(Dataset entries)
┄┄┄┄┄┄┄┄┄┄

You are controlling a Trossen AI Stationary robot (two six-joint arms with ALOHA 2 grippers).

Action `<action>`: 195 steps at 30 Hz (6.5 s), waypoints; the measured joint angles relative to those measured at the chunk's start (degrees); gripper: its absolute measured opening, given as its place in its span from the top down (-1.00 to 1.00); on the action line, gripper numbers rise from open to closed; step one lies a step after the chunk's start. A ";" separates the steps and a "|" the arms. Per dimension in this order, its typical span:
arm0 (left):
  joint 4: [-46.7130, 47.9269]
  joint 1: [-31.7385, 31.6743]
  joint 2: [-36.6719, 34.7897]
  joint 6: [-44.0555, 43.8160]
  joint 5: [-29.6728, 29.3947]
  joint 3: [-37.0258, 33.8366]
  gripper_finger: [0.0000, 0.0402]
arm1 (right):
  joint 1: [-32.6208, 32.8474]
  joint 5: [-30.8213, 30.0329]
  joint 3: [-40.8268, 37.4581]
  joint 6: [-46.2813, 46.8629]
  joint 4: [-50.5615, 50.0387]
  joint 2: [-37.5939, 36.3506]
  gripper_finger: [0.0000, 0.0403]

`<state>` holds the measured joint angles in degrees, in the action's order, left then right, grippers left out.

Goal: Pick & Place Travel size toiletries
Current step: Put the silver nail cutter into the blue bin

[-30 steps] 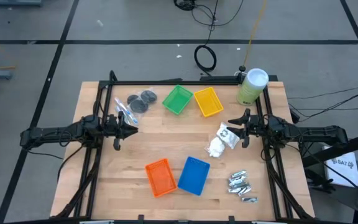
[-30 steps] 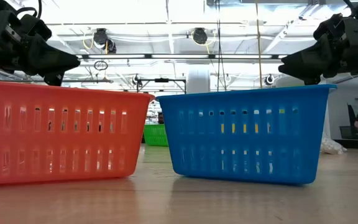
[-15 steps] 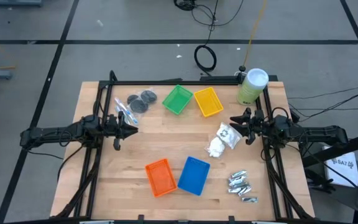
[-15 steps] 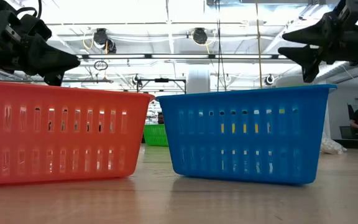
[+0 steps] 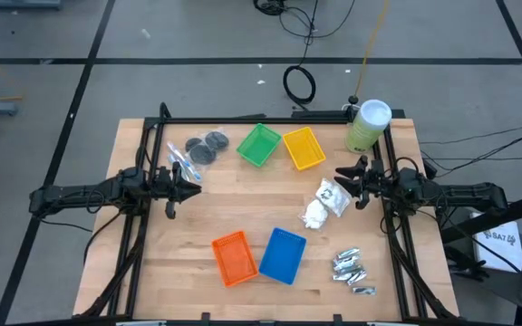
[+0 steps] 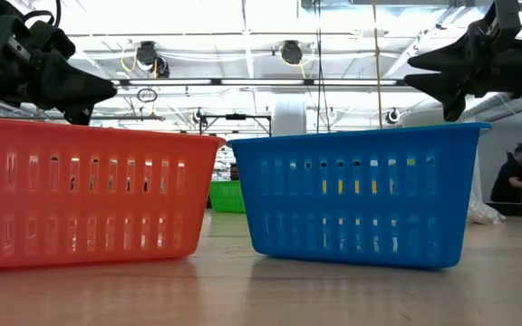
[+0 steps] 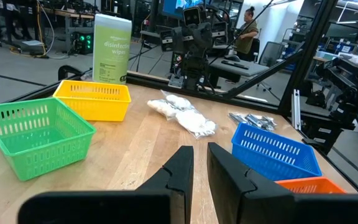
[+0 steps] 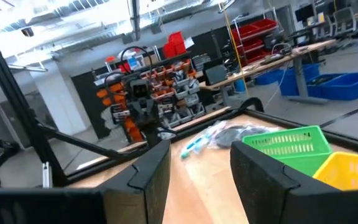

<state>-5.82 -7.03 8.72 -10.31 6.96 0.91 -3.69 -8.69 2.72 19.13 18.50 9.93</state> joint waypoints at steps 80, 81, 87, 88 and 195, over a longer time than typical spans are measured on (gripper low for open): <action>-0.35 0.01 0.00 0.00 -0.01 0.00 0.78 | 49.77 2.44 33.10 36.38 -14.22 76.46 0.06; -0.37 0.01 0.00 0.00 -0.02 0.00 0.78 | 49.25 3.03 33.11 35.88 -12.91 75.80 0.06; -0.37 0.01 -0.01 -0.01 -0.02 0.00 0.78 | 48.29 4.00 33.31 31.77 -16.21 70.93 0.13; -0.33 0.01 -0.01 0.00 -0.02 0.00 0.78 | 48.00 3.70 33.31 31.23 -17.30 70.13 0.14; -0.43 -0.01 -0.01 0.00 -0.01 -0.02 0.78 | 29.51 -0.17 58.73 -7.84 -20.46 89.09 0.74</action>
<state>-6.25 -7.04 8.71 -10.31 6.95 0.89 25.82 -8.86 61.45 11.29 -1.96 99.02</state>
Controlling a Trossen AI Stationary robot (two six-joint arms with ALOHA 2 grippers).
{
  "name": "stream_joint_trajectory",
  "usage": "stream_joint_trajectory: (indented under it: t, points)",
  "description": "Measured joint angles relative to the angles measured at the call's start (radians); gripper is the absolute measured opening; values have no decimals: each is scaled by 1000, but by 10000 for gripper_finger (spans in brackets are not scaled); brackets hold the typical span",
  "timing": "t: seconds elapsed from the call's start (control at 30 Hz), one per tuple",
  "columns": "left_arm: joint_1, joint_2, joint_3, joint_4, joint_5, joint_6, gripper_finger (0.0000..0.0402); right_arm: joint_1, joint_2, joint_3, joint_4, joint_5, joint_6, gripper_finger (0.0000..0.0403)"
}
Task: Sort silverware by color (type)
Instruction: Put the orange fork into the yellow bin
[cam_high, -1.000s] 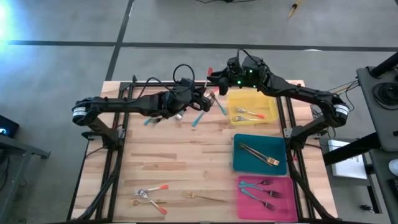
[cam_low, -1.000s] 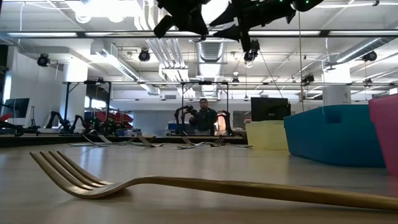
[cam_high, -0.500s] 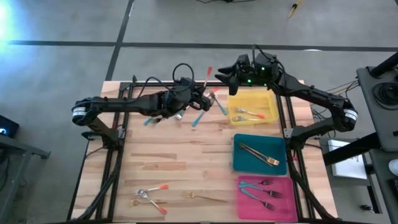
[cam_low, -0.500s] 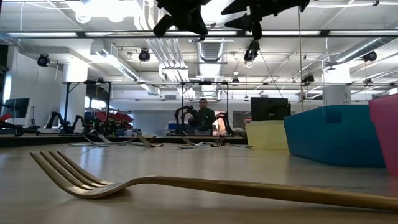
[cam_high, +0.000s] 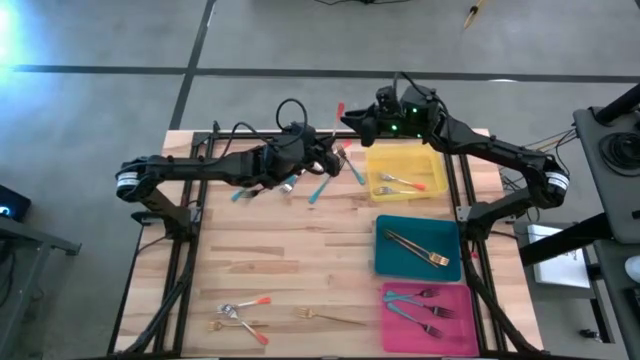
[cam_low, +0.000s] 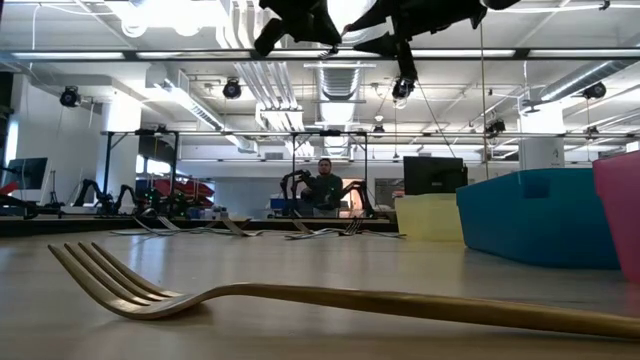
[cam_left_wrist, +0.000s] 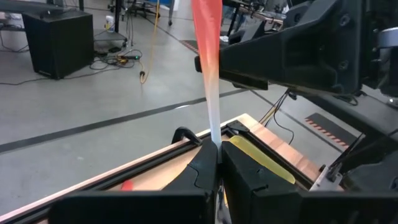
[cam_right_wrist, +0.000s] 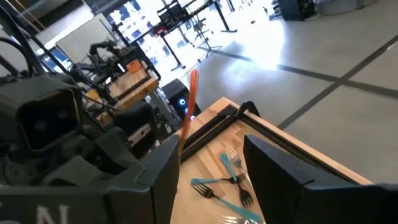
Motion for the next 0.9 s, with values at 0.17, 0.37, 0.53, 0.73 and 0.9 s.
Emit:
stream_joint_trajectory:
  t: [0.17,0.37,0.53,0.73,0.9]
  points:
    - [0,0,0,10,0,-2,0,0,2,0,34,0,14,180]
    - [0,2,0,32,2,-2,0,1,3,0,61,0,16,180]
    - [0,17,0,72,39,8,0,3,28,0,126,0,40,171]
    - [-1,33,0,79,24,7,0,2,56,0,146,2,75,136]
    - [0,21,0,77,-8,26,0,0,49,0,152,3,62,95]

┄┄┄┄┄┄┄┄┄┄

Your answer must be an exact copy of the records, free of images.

You are controlling a Trossen AI Stationary robot (two six-joint arms with ALOHA 2 grippers).

Action `<action>`: 195 steps at 30 Hz (6.5 s), waypoints; the measured joint angles relative to those measured at the chunk's start (degrees); gripper: its absolute measured opening, given as its place in its span from the top down (-1.00 to 1.00); on the action line, gripper numbers rise from open to closed; step one lies a step after the chunk's start. A ";" separates the steps and a "|" the arms. Per dimension in this order, its typical span:
arm0 (left):
  joint 4: [-46.7130, 47.9269]
  joint 1: [-31.7385, 31.6743]
  joint 2: [-36.6719, 34.7897]
  joint 6: [-44.0555, 43.8160]
  joint 5: [-29.6728, 29.3947]
  joint 3: [-37.0258, 33.8366]
  gripper_finger: [0.0000, 0.0402]
arm1 (right):
  joint 1: [-32.6208, 32.8474]
  joint 5: [-30.8213, 30.0329]
  joint 3: [-40.8268, 37.4581]
  joint 6: [-46.2813, 46.8629]
  joint 4: [-50.5615, 50.0387]
  joint 2: [-37.5939, 36.3506]
  gripper_finger: [0.0000, 0.0403]

`<state>` holds the measured joint angles in degrees, in the action's order, left then right, grippers left out.

Goal: Pick & Place Travel size toiletries
Current step: Put the silver nail cutter into the blue bin

[-30 steps] 
[-30 steps] 
[-15 steps] 
[-15 steps] 
[+0 steps] 
[+0 steps] 
[+0 steps] 
[+0 steps] 

<state>-5.82 -7.03 8.72 -10.31 6.96 0.91 -3.69 -8.69 2.72 19.13 18.50 9.93</state> joint waypoints at steps 80, 81, 87, 88 and 195, over a longer time than typical spans are measured on (gripper low for open): <action>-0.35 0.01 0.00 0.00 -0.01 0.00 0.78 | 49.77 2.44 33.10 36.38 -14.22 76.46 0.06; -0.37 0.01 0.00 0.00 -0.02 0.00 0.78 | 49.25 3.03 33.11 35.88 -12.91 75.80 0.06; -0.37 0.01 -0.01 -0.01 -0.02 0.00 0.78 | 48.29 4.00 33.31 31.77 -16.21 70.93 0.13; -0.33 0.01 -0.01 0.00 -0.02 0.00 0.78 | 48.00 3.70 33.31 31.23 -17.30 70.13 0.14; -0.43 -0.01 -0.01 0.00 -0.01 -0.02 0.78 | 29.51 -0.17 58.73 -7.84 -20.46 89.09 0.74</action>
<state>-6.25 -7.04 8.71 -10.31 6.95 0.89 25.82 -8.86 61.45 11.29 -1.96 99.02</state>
Controlling a Trossen AI Stationary robot (two six-joint arms with ALOHA 2 grippers).
{
  "name": "stream_joint_trajectory",
  "usage": "stream_joint_trajectory: (indented under it: t, points)",
  "description": "Measured joint angles relative to the angles measured at the call's start (radians); gripper is the absolute measured opening; values have no decimals: each is scaled by 1000, but by 10000 for gripper_finger (spans in brackets are not scaled); brackets hold the typical span",
  "timing": "t: seconds elapsed from the call's start (control at 30 Hz), one per tuple",
  "columns": "left_arm: joint_1, joint_2, joint_3, joint_4, joint_5, joint_6, gripper_finger (0.0000..0.0402); right_arm: joint_1, joint_2, joint_3, joint_4, joint_5, joint_6, gripper_finger (0.0000..0.0403)"
}
Task: Sort silverware by color (type)
Instruction: Put the orange fork into the yellow bin
[cam_high, -1.000s] 
[cam_low, -1.000s] 
[cam_high, -0.500s] 
[cam_low, -0.500s] 
[cam_high, +0.000s] 
[cam_low, +0.000s] 
[cam_left_wrist, +0.000s] 
[cam_right_wrist, +0.000s] 
Motion for the next 0.9 s, with values at 0.17, 0.37, 0.53, 0.73 and 0.9 s.
Emit:
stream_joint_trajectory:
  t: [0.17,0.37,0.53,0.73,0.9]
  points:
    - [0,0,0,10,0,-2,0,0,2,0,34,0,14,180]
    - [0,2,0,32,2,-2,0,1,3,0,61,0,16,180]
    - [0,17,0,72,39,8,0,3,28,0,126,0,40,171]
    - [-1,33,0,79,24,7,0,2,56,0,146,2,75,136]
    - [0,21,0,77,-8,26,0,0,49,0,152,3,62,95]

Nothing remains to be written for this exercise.